* **Exercise description**
Among the lines below, restate word for word only those from the line with "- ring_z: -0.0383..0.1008" through the line with "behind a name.", with both end lines kept.

Dataset excerpts:
- - -

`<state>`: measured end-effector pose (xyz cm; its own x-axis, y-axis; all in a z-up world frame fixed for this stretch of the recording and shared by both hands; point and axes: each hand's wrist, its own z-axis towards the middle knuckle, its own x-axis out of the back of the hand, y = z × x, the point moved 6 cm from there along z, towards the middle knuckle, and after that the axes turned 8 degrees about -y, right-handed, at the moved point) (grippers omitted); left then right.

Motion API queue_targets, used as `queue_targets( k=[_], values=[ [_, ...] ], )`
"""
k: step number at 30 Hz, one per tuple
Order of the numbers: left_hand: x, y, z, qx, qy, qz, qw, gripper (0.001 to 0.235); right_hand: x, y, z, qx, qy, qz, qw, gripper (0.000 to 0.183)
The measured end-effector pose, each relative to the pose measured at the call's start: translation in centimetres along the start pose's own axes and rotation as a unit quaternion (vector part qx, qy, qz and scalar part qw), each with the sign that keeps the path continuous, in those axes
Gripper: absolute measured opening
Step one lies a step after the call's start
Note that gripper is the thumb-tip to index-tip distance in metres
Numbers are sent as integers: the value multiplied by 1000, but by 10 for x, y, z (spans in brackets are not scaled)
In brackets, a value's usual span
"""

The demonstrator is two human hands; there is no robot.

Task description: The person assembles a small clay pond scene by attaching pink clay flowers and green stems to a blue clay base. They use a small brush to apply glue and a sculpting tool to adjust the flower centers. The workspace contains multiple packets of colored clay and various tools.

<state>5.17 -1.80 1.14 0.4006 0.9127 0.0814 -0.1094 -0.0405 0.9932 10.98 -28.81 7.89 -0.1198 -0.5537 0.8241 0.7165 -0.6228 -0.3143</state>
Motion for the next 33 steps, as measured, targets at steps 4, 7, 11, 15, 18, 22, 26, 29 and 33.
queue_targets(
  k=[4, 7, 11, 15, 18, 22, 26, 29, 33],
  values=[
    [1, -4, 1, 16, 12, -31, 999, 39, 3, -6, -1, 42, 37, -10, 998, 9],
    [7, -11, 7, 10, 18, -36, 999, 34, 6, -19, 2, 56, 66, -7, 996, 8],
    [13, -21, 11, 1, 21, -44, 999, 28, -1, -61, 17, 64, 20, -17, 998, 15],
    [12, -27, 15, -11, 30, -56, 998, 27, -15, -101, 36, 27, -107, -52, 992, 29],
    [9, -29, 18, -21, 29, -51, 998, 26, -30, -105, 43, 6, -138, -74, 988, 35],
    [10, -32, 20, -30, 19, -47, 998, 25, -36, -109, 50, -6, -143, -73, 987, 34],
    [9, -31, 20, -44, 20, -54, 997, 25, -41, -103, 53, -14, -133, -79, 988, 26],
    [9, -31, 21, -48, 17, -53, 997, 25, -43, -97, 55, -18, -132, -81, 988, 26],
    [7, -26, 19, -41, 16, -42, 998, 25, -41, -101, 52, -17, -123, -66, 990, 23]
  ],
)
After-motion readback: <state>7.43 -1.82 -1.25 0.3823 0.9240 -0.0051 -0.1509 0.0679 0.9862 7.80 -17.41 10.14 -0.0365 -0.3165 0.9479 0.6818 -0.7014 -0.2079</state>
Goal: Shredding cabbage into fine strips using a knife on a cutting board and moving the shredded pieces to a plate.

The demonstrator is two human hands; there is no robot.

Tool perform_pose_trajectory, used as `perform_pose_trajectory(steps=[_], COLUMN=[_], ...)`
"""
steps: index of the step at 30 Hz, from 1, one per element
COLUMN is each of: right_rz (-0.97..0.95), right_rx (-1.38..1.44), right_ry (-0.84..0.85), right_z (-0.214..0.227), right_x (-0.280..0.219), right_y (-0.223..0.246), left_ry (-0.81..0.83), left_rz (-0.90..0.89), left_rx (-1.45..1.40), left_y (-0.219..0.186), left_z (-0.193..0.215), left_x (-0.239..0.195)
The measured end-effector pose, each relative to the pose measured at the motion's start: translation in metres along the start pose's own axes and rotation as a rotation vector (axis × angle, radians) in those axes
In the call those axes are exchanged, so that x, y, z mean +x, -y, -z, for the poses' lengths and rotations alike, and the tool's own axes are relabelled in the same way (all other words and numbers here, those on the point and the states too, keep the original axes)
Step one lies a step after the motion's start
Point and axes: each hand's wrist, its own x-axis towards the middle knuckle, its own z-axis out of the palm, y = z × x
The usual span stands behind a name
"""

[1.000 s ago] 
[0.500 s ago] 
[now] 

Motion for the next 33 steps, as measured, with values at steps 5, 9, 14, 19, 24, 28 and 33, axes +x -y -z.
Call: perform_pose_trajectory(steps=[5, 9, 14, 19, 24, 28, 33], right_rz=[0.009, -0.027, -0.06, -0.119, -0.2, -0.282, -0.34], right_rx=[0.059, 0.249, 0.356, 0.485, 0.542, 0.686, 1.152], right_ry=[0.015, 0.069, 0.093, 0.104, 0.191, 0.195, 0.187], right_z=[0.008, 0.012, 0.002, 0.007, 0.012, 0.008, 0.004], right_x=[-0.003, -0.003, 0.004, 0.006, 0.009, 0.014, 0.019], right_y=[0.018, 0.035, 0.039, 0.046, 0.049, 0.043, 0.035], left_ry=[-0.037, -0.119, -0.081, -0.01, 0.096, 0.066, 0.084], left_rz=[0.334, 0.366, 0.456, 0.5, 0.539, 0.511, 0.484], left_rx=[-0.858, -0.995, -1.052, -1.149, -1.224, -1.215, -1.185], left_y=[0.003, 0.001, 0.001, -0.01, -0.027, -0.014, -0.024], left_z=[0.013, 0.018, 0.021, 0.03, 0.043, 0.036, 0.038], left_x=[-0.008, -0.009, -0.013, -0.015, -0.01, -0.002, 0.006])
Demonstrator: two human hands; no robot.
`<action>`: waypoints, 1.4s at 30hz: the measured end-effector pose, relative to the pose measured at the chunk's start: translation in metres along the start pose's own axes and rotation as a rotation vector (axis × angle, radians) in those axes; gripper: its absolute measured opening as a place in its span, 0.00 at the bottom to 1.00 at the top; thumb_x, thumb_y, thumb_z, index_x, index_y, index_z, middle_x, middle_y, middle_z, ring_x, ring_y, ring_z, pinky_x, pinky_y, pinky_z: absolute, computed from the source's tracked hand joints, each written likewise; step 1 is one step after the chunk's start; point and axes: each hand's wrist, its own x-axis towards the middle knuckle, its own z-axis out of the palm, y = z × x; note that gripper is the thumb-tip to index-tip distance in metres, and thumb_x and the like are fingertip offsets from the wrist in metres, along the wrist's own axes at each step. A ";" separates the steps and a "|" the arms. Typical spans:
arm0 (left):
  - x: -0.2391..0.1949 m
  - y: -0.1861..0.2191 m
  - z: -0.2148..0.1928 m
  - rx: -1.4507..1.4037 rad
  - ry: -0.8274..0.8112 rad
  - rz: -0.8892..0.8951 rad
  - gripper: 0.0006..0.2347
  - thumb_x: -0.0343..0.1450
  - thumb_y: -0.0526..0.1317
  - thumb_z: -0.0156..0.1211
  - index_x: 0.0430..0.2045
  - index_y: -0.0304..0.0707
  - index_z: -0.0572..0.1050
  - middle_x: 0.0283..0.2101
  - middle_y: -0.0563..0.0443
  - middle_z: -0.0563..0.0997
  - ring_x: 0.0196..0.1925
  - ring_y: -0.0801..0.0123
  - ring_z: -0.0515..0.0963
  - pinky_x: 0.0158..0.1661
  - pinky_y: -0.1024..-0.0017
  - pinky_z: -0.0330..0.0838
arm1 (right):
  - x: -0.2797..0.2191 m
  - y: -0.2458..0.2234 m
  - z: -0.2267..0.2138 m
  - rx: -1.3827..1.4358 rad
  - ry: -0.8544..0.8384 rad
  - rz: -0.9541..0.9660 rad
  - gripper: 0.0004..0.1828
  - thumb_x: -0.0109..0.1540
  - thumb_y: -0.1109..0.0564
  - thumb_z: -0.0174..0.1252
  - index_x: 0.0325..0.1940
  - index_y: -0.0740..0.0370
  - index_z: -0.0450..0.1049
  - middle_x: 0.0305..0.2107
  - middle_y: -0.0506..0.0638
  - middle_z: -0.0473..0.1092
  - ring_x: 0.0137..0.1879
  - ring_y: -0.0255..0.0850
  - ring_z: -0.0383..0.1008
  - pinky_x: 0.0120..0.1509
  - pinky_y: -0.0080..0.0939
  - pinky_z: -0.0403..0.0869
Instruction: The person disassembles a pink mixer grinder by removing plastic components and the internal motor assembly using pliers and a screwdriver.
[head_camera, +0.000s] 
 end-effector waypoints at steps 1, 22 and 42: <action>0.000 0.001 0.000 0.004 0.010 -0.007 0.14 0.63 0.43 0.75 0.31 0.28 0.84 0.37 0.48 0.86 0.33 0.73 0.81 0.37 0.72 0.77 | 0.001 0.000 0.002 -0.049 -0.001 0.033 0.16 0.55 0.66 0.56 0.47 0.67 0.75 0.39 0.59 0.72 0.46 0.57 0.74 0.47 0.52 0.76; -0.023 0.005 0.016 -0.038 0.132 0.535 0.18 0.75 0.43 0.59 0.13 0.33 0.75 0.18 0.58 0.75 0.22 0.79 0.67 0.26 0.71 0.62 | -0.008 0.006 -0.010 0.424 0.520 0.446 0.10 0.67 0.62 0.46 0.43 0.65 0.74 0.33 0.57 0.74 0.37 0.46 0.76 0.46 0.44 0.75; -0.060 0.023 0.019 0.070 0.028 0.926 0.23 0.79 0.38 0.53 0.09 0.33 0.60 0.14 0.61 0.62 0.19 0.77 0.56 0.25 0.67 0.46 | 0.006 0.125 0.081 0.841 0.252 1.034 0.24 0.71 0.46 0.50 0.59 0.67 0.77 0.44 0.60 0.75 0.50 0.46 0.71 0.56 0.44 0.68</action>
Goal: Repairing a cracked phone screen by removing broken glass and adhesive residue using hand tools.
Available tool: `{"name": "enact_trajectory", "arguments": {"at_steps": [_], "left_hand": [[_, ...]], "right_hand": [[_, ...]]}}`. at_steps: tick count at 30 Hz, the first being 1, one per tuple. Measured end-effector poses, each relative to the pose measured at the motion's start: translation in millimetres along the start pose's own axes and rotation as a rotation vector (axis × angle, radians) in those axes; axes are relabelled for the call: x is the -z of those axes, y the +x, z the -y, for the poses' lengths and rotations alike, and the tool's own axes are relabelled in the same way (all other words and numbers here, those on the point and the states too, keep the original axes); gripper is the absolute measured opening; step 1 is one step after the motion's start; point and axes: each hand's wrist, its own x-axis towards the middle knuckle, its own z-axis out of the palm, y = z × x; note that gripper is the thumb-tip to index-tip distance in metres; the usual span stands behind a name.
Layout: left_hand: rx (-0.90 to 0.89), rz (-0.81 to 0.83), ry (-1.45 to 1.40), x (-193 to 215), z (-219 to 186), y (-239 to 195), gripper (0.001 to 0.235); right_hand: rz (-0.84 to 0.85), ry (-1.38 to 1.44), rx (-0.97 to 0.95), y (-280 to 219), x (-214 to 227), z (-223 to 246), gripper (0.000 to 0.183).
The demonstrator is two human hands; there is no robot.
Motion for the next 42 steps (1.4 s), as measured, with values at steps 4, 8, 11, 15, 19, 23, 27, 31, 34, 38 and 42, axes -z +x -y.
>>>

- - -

* **Result**
  - ring_z: -0.0383..0.1008
  - pinky_x: 0.0120..0.1509
  - pinky_y: -0.0080..0.0939
  - pinky_z: -0.0403..0.0869
Instruction: The person disassembles a pink mixer grinder by removing plastic components and the internal motor assembly using pliers and a screwdriver.
[head_camera, +0.000s] 
 end-effector waypoints at steps 1, 22 and 42: <action>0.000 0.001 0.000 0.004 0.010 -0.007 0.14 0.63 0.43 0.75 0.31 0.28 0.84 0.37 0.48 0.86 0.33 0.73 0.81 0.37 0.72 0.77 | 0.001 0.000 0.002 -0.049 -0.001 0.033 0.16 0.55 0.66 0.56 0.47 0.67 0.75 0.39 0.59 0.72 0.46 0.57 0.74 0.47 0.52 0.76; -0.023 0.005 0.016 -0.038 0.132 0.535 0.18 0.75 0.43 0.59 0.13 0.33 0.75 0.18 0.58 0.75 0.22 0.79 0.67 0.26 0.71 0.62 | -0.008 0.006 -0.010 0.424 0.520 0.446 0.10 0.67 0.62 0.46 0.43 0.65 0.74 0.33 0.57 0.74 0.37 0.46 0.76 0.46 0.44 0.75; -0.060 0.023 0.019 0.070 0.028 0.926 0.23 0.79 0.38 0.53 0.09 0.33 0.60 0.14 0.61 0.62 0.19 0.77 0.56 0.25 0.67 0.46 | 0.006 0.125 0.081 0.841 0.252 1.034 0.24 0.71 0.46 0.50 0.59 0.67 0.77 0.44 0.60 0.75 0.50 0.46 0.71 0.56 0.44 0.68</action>
Goal: Repairing a cracked phone screen by removing broken glass and adhesive residue using hand tools.
Available tool: `{"name": "enact_trajectory", "arguments": {"at_steps": [_], "left_hand": [[_, ...]], "right_hand": [[_, ...]]}}`. at_steps: tick count at 30 Hz, the first being 1, one per tuple. Measured end-effector poses, each relative to the pose measured at the motion's start: translation in millimetres along the start pose's own axes and rotation as a rotation vector (axis × angle, radians) in those axes; axes are relabelled for the call: x is the -z of those axes, y the +x, z the -y, for the poses' lengths and rotations alike, and the tool's own axes are relabelled in the same way (all other words and numbers here, those on the point and the states too, keep the original axes); gripper is the absolute measured opening; step 1 is one step after the motion's start; point and axes: each hand's wrist, its own x-axis towards the middle knuckle, its own z-axis out of the palm, y = z × x; note that gripper is the thumb-tip to index-tip distance in metres; the usual span stands behind a name.

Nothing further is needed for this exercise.